Ever since head coach Sean Lewis arrived on campus, Kent State has been renowned for their signature up-tempo offense. Lewis inherited the nation’s second-worst scoring offense when he arrived in 2018. By the time 2020 rolled around, the Golden Flashes held the throne with an FBS-best 49.8 points per game. With heavy RPO usage, the mobile Schlee appears to have the necessary skillset to conduct the “Flash Fast” offense on a similar track.
“Collin’s definitely his own beast when it comes to athleticism and arm strength and some of those things,” Crum said. “He’s definitely gonna show it off this next year. I think he’s gonna shock a lot of people. He has a really good chance to be an all-conference quarterback for them next year, and honestly, might be the most talented quarterback in the conference next year.”
Kent State appeared in the MAC Championship Game last season for the first time since 2012. Unfortunately for the Golden Flashes, the result was not one to fondly remember.

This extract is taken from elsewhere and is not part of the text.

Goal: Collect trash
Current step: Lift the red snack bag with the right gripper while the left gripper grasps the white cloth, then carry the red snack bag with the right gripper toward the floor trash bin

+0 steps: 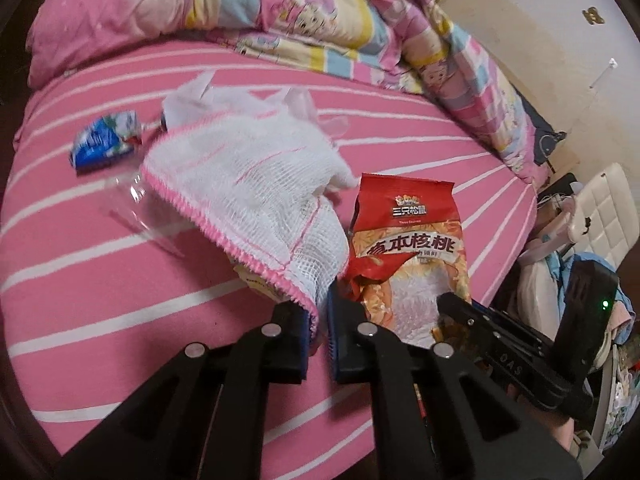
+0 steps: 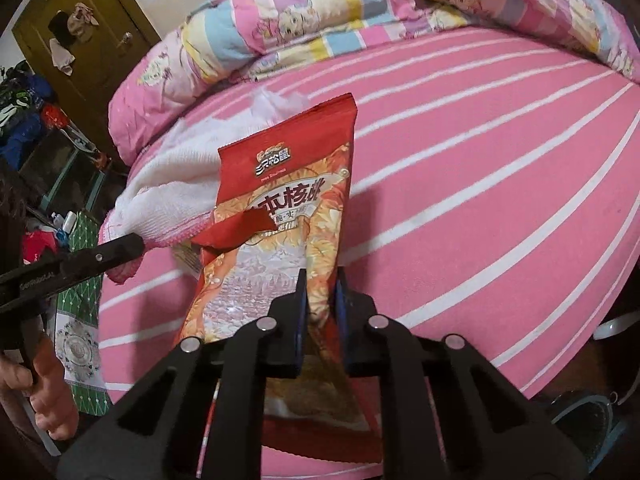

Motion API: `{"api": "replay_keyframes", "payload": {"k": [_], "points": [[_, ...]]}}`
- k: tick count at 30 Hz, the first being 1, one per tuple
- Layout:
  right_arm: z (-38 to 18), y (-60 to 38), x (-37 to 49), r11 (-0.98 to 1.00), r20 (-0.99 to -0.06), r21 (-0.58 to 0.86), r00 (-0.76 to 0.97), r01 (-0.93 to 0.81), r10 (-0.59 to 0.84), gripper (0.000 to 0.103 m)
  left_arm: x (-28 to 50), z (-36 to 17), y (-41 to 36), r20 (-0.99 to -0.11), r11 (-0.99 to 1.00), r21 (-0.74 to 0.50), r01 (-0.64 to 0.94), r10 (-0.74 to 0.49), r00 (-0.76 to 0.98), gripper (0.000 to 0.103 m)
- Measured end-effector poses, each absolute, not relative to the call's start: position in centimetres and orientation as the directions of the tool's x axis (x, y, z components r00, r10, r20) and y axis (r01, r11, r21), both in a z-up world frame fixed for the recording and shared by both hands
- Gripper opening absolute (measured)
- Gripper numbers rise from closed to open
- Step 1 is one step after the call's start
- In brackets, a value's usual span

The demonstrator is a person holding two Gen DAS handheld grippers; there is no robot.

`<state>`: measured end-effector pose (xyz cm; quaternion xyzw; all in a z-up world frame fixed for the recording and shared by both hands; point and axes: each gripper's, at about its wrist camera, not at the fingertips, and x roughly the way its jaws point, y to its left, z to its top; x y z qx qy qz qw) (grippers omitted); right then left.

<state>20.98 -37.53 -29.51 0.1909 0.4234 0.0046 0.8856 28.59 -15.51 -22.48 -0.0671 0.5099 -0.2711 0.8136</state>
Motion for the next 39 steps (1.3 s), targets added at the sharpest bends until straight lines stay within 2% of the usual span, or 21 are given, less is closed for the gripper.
{"api": "replay_keyframes", "payload": {"k": [6,27,39], "points": [[-26.9,-38.5,19.6,0.925,-0.727,0.34,0.672,0.168,0.145,0.013,28.1,-19.5,-14.3,-0.763,0.824,-0.417,0.383,-0.546,0.346,0.007],[-20.7,-42.2,10.7,0.901,-0.681,0.353,0.73,0.253,0.062,0.013,23.8,-8.8,-15.7,-0.7,0.77,-0.406,0.493,-0.608,0.373,0.007],[-17.8,-44.6,6.6,0.888,-0.656,0.358,0.754,0.287,0.021,0.013,24.3,-2.4,-17.3,-0.691,0.772,-0.326,0.545,-0.588,0.42,0.007]]}}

In lopsided conditions, team inserted Schlee into the huddle after Northern Illinois extended its commanding lead to 38-10. The backup took full advantage of the big-game reps and capitalized by completing all five passing attempts for 68 yards and rushing for 22 yards on three carries — accruing a touchdown through the air and on the ground.
Including two in the MAC Championship, Schlee led seven touchdown drives in limited action in 2021. After witnessing such results, Crum believes Kent State has the capability to complete an immediate return trip to Detroit under Schlee’s reign.
“Talent-wise, he definitely has a stronger arm than me and honestly, he might be more athletic than me too,” Crum said. “If the recruiting classes keep improving the way they have and the things they’re doing, there’s no reason they can’t take that next step and win a conference championship game and maybe knock off one of these Power Five teams the next couple years.”